The Arctic Ocean ice cap peaked for the winter on 24 March at 14.52 million square kilometres – a record low and 20,000 square kilometres less than the previous record low maximum extent.
The 13 smallest maximum extents on the satellite record have happened in the last 13 years.
Record high temperatures were recorded in December, January and February around the world.
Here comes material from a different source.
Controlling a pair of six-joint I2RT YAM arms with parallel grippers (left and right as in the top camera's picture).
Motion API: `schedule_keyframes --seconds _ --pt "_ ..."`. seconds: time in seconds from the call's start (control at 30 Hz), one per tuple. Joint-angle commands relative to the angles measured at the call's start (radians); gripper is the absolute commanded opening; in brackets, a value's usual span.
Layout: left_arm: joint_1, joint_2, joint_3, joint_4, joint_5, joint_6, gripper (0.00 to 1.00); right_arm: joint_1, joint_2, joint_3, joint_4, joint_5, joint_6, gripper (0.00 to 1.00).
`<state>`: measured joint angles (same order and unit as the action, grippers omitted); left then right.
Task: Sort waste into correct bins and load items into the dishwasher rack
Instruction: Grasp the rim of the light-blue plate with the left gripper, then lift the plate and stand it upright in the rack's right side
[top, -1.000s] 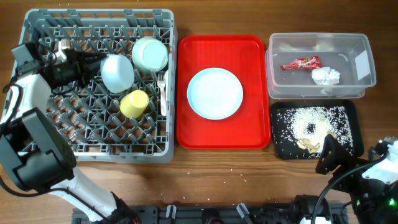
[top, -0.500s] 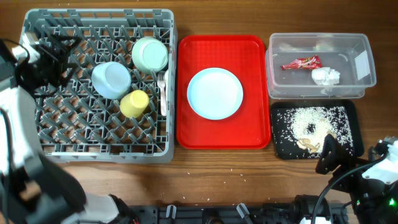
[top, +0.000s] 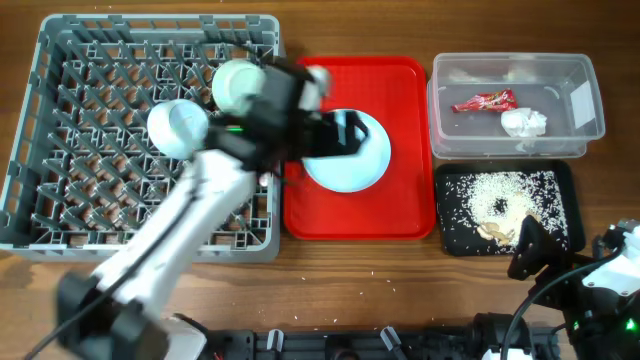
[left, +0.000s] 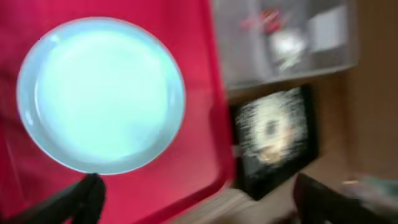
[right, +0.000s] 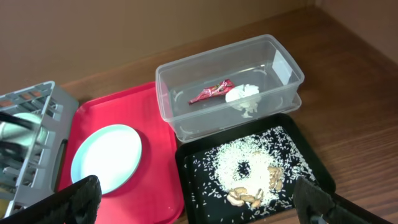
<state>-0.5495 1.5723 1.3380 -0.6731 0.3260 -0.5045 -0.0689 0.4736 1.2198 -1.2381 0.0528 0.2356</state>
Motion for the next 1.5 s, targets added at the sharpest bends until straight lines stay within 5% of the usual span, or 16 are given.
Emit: schedule_keyframes --seconds 0.0,0.1,0.23,0.93,1.0,1.1,1.17,1.33,1.47 --pt "-0.132 0.149 -0.003 0.043 -0.274 0.019 0.86 -0.002 -0.006 0.002 0.002 0.006 0.011 1.0" --pt "-0.203 0.272 -0.003 0.106 -0.38 0.019 0.61 -0.002 -0.006 0.002 0.002 0.006 0.011 1.0" --pt "-0.219 0.35 -0.003 0.132 -0.424 0.019 0.57 -0.002 -0.006 0.002 0.002 0.006 0.011 1.0" --pt "-0.344 0.535 -0.003 0.378 -0.54 0.03 0.52 -0.002 -0.006 0.002 0.002 0.006 0.011 1.0" --pt "-0.344 0.553 -0.003 0.374 -0.535 0.029 0.47 -0.002 -0.006 0.002 0.002 0.006 0.011 1.0" --pt "-0.345 0.568 -0.003 0.347 -0.533 0.029 0.12 -0.002 -0.006 0.002 0.002 0.006 0.01 0.99" --pt "-0.345 0.567 -0.003 0.344 -0.534 0.03 0.04 -0.002 -0.006 0.002 0.002 0.006 0.011 1.0" --pt "-0.343 0.449 -0.003 0.323 -0.664 0.066 0.04 -0.002 -0.006 0.002 0.002 0.006 0.011 1.0" --pt "-0.343 0.116 0.005 0.231 -0.555 0.076 0.04 -0.002 -0.006 0.002 0.002 0.006 0.011 1.0"
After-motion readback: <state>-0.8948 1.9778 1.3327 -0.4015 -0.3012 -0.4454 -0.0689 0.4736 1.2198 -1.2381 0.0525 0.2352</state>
In the Artic average air temperatures were up to 5.5 °C above average at the edges of the ice pack.
Walt Meier, a sea ice scientist at NASA’s Goddard Space Flight Centre in Greenbelt, Maryland, said wind patterns in the Arctic during January and February did not help, bringing warmer air from the south.
“It is likely that we're going to keep seeing smaller wintertime maximums in the future because in addition to a warmer atmosphere, the ocean has also warmed up," says Meier.
"That warmer ocean will not let the ice edge expand as far south as it used to,” Meier said. “Although the maximum reach of the sea ice can vary a lot each year depending on winter weather conditions, we’re seeing a significant downward trend, and that’s ultimately related to the warming atmosphere and oceans.”
Since 1979, that trend has led to a loss of 1.6 million square kilometres of winter sea ice cover, an area more than twice the size of Texas.
The US Navy is already working on strategies for dealing with an ice-free summer Arctic, which Rear Admiral David Titley believes could be ice-free in 15 years (see Battle stations for an ice-free Arctic).